Kaitlin spent day three with a friend she graduated university alongside. I’m so impressed with Kaitlin and all she has learned and done. She graduated first in her university class last year and then came to teach in Spain fresh out of college. She has taught both in a school and also private lessons and she even played soccer competitively, on a team in Spain.

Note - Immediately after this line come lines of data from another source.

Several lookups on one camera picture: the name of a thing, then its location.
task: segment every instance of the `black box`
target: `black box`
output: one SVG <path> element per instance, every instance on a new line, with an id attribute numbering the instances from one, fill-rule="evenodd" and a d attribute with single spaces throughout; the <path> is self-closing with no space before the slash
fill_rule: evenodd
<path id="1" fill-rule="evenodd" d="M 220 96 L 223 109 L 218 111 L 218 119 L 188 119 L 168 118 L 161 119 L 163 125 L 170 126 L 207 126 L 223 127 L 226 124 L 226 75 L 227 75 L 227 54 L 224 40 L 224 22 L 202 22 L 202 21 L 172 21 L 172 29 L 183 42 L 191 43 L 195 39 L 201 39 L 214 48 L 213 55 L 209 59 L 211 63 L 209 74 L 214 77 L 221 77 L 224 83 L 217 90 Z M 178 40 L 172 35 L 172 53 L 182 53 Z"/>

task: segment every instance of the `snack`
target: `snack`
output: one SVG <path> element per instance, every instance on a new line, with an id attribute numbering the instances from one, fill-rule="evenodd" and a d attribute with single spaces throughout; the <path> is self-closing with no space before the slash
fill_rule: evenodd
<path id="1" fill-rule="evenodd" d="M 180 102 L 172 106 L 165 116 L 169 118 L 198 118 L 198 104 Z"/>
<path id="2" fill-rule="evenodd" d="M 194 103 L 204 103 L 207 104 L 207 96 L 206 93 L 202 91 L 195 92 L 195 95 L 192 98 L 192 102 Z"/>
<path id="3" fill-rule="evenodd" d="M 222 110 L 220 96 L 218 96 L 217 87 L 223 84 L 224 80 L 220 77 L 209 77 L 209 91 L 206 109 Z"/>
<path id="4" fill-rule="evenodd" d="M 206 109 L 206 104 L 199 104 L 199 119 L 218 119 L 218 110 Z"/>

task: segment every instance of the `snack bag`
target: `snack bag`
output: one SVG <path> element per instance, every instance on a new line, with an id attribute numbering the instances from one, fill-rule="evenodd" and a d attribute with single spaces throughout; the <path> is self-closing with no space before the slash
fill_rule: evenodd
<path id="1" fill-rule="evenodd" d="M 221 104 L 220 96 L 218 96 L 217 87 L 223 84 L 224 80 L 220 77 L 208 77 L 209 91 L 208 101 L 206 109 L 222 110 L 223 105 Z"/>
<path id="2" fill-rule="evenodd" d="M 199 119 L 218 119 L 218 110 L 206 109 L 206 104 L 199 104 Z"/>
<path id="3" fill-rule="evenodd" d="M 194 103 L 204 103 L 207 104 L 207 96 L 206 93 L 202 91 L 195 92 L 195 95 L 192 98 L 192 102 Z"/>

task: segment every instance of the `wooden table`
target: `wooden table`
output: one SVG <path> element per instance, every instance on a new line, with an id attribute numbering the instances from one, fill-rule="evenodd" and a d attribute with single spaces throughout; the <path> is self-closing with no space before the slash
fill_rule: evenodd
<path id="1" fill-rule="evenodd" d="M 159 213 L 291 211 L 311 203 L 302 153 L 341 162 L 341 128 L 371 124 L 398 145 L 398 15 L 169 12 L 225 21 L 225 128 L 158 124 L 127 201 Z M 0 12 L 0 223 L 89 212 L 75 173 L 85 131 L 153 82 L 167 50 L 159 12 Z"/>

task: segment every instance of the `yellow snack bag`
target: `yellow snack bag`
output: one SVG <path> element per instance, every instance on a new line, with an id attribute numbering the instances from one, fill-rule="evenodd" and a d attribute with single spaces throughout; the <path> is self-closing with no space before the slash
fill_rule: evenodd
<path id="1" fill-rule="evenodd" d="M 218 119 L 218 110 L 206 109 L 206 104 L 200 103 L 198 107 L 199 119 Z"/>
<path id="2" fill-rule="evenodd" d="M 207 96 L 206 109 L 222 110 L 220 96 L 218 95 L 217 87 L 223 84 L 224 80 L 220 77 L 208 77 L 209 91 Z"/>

Since it was Sunday and she was otherwise occupied, Aongus and I made the most of the day with:
A visit to the Imperial War Museum and the Tibetian Peace Garden, located on its grounds
A walk over to Trafalgar Square with a delightful Sunday roast at The Clarence
Fancy desserts at the sushi place in Kingly Court
Bus ride back to Shoreditch to catch up with Kaitlin at a South American restaurant near our home
On day four, Kaitlin and I had specific plans. We headed to:
The Churchill War Rooms, also viewing the exhibition on Churchill’s life
The London Eye, for a half-hour trip around this impressive Ferris wheel with its sweeping views of London
A quick visit to the National Gallery
Our second lunch in Bloomsbury at Dim T, since we enjoyed the one wit Folashade and Emanuela so much
A walking tour across University College London’s city campus
We gathered our bags from my office at UCL and boarded the tube for Heathrow, where we bid each other farewell–me heading to Dublin for a week’s work and Kait back to Spain to wrap up her teaching.
It was a truly delightful four days, though I admit I was completely exhausted the day after we parted. It was a treat to get to know this first-cousin-once-removed a bit better and to learn how very much alike we are despite having drastically different parental upbringing. I’m so very impressed with the person she’s become and how intelligent and thoughtful and hardworking and courteous she is. I’m glad I’d worked ahead and could take comp days while she was here so I could really get to know her. It was a rare treat to tour the city with her, and one I hope to have someday again.